▸ What the exercise asks
Leave out the pictures, then output the lines of the records below from the first through the one containing "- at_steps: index".
□ □ □
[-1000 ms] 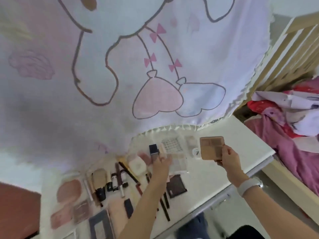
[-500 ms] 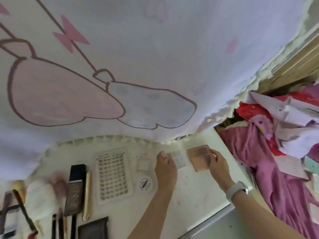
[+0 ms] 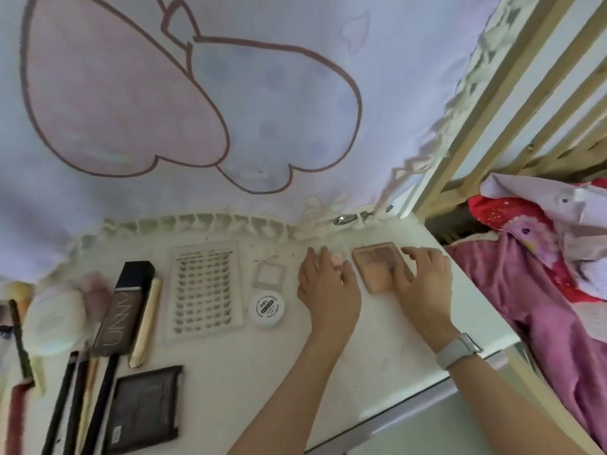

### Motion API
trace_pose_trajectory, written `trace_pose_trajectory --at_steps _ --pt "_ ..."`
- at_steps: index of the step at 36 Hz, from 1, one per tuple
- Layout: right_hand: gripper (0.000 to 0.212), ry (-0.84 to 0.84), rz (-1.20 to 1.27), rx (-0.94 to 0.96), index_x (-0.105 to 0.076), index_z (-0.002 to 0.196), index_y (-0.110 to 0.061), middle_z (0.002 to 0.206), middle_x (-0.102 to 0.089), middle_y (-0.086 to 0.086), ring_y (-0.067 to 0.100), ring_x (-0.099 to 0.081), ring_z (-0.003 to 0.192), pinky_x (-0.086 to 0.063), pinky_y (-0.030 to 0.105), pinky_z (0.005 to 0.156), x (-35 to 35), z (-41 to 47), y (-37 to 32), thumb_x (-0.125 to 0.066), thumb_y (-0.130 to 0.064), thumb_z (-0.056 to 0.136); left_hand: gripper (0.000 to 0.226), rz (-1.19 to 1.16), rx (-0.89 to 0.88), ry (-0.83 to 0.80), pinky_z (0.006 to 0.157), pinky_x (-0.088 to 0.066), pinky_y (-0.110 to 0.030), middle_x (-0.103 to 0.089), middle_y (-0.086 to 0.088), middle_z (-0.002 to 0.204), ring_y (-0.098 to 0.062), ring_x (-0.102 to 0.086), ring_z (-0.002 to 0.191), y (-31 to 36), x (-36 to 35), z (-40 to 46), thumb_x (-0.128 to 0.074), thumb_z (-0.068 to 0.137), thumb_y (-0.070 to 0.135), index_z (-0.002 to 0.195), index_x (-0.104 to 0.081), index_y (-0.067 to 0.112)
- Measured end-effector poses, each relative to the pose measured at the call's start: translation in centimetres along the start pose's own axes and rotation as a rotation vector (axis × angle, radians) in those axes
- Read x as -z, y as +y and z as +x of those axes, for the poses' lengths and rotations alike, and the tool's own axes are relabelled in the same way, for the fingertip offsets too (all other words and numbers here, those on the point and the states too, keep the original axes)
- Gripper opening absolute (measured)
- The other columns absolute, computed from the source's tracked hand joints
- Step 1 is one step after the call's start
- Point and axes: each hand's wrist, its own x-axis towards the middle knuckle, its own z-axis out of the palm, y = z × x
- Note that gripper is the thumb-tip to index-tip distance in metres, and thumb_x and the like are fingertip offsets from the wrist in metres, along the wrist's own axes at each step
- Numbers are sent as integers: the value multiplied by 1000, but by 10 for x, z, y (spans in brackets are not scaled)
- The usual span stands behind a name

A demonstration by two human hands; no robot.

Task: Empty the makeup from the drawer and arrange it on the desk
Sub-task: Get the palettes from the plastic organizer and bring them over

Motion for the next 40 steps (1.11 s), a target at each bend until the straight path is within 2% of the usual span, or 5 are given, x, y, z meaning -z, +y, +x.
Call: trace_pose_trajectory --at_steps 13,18,21,28,40 --pt "11 -475 895 140 -62 96 -6 70 -59 -6 -3 -51 56 -40 12 57 34 -81 -50 -62 -14 88 25 -345 -60 18 108 -29 -44 -49 -1 110 -21 -39 122 -7 27 -53 -37 96 42 94 -50 21" --pt "8 -343 781 135 -61 82 -25 75 -64 -9 -2 -55 62 -42 8 61 29 -87 -46 -65 -31 86 43 -242 -238 46 90 -42 -42 -55 -5 88 -22 -51 91 -22 43 -72 -30 93 50 85 -55 15" --pt "11 -244 560 182 -55 81 -28 78 -62 -8 2 -55 68 -39 7 61 16 -85 -43 -63 -21 87 47 29 -332 199 89 -40 -24 -55 12 113 -6 -51 102 -54 57 -80 -38 94 48 128 -53 20" --pt "17 -257 82 423 -52 101 0 106 -49 16 36 -54 79 -45 40 67 -20 -87 -72 -51 -12 91 36 754 -636 72 96 -27 -32 -50 4 134 -20 -39 125 -125 87 -84 -46 93 32 127 -55 25" --pt "27 -181 48 518 -57 115 -6 110 -53 12 32 -58 90 -47 36 64 -21 -90 -82 -53 -16 91 36 606 -646 35 108 -23 -28 -47 2 141 -16 -36 133 -128 95 -91 -47 95 25 129 -55 20"
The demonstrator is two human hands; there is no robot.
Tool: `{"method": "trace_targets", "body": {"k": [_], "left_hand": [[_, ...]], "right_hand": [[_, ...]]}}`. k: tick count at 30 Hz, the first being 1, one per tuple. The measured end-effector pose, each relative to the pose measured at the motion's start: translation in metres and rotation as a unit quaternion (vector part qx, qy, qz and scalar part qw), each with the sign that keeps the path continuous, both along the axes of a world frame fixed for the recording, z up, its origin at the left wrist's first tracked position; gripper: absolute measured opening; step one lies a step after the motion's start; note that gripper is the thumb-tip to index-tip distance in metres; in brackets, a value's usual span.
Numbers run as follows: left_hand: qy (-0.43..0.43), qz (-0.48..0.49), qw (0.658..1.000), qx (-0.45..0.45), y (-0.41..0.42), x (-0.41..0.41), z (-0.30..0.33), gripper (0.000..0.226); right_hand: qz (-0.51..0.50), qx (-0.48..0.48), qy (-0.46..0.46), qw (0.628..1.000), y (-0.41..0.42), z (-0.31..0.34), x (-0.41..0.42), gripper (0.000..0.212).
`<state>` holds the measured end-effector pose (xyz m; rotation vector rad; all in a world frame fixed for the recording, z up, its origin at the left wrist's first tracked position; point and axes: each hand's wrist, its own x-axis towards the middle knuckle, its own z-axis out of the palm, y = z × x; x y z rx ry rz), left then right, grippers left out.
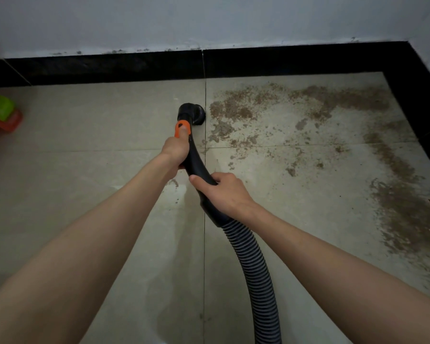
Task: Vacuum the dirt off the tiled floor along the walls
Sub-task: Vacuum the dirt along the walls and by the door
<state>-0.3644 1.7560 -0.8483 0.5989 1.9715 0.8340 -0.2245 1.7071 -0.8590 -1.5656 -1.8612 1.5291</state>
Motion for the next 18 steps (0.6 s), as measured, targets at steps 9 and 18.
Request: {"method": "trace_targets", "body": {"k": [9, 18], "left_hand": [[-0.004, 0.042, 0.999, 0.015, -0.030, -0.022, 0.005, 0.060], [-0.044, 0.099, 0.994, 0.025, -0.070, -0.050, 0.006, 0.062]], "right_hand": [[0.036, 0.004, 0.010, 0.999, -0.020, 0.011, -0.013, 0.042], [0.099, 0.016, -0.021, 0.995, -0.045, 0.019, -0.035, 0.045]]}}
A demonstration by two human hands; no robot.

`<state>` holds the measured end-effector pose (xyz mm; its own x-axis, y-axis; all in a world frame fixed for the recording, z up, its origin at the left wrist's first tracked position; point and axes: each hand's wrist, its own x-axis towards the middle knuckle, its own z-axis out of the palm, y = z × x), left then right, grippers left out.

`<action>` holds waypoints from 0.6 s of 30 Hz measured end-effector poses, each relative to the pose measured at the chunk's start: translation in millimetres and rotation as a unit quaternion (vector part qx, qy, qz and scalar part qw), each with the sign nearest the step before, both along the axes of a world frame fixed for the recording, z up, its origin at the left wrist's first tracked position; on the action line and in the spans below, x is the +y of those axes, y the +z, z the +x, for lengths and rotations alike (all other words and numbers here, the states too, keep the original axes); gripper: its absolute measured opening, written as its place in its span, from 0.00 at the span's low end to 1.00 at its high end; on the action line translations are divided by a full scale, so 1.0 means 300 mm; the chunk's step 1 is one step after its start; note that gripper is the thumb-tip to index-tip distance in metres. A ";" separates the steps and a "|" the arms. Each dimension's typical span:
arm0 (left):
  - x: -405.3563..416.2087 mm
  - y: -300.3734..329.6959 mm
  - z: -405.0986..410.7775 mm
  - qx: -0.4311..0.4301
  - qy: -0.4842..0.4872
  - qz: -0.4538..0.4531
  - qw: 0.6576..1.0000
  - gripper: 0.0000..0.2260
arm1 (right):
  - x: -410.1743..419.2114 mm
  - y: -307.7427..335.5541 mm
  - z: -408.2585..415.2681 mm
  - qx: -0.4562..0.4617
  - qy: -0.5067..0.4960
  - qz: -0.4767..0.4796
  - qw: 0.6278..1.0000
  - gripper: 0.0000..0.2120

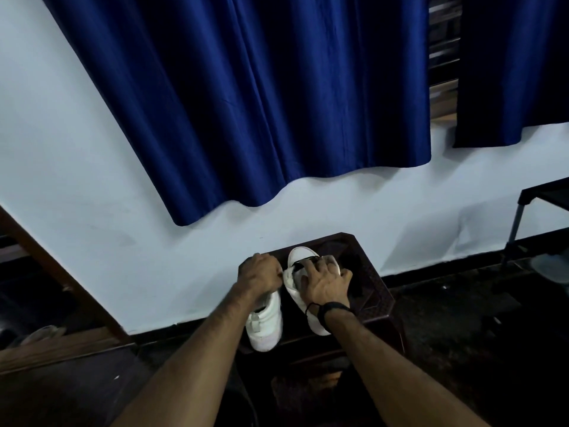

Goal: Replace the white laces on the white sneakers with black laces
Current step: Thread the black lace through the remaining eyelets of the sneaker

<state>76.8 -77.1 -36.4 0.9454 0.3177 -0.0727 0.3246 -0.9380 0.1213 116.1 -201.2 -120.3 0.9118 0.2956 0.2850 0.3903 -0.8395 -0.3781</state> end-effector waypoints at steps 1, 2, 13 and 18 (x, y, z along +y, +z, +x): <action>0.003 -0.001 0.000 -0.017 0.002 0.001 1.000 0.09 | 0.001 0.002 -0.003 -0.002 -0.006 0.003 1.000 0.18; 0.010 0.002 0.002 -0.040 0.014 -0.016 0.999 0.08 | 0.003 0.002 -0.005 -0.003 -0.012 0.004 1.000 0.17; 0.091 0.327 -0.046 -0.074 0.196 -0.488 0.847 0.11 | 0.003 -0.001 0.009 0.020 -0.006 0.020 1.000 0.18; 0.017 0.403 -0.081 -0.116 0.184 -0.636 0.740 0.12 | -0.013 0.031 -0.053 -0.051 -0.021 0.176 0.983 0.12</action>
<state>52.6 -72.1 84.4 0.8459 0.3710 -0.3831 0.3608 0.1310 0.9234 100.1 -204.9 -111.2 0.8826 0.1246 0.4533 0.4088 -0.6794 -0.6093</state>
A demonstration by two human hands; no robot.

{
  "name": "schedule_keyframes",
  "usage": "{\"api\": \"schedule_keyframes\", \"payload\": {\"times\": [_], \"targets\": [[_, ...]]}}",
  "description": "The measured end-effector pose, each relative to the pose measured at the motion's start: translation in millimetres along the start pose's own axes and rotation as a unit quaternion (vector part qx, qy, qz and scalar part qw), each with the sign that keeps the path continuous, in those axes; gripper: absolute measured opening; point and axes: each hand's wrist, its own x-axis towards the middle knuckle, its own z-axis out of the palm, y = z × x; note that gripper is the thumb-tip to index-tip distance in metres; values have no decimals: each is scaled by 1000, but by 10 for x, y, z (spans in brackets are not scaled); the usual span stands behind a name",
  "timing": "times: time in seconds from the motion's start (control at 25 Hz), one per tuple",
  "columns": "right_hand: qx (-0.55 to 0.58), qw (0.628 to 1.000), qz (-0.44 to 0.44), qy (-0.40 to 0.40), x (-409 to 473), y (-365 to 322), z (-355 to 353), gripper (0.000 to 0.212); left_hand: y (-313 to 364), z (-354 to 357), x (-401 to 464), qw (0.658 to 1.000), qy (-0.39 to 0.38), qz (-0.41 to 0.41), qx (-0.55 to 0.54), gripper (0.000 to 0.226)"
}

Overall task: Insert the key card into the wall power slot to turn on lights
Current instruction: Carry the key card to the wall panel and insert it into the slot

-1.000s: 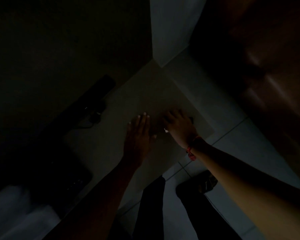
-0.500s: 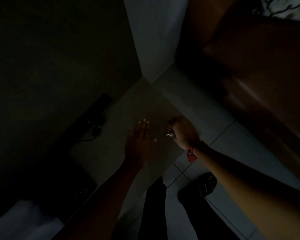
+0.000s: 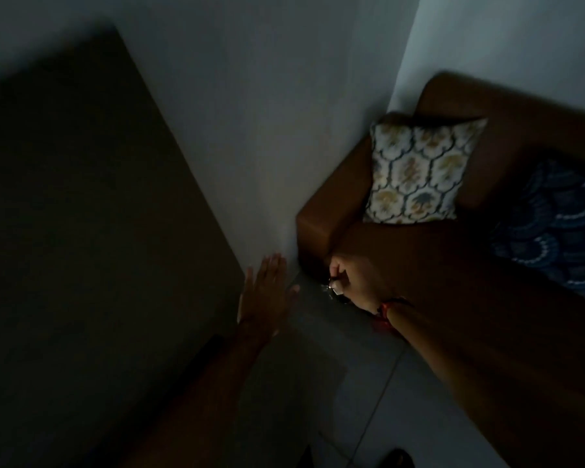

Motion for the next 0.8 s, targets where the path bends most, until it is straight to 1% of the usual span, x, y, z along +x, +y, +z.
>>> {"api": "schedule_keyframes", "payload": {"times": [0.12, 0.2, 0.32, 0.44, 0.52, 0.64, 0.8], "targets": [[24, 997, -30, 72, 60, -357, -981, 22, 172, -1027, 332, 997, 69, 34, -26, 70], [40, 992, -37, 117, 40, -566, -1663, 22, 394, -1739, 533, 990, 122, 66, -26, 70], [35, 981, -57, 183, -77, -774, -2668, 16, 871, -2759, 786, 974, 200, 108, -12, 70], [-4, 969, -65, 240, -378, -868, -3672, 10, 1487, -3654, 897, 954, 259, 149, -2, 70], [-34, 953, -66, 293, -620, -860, -4305, 9, 1925, -4136, 943, 937, 296, 184, -3, 71], [-43, 926, -25, 374, -1108, -735, -5128, 10, 2672, -4701, 907, 911, 341, 234, 0, 72], [-52, 903, 14, 426, -1807, -398, -5952, 11, 3733, -5174, 776, 879, 381, 288, -8, 71]]}}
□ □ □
▸ Answer to this task
[-1000 ms] 
[-500 ms] 
[+0 ms] 

### Motion API
trace_pose_trajectory, written `trace_pose_trajectory --at_steps _ --pt "_ ..."`
- at_steps: index of the step at 36 Hz, from 1, one per tuple

The work on this exercise is finished.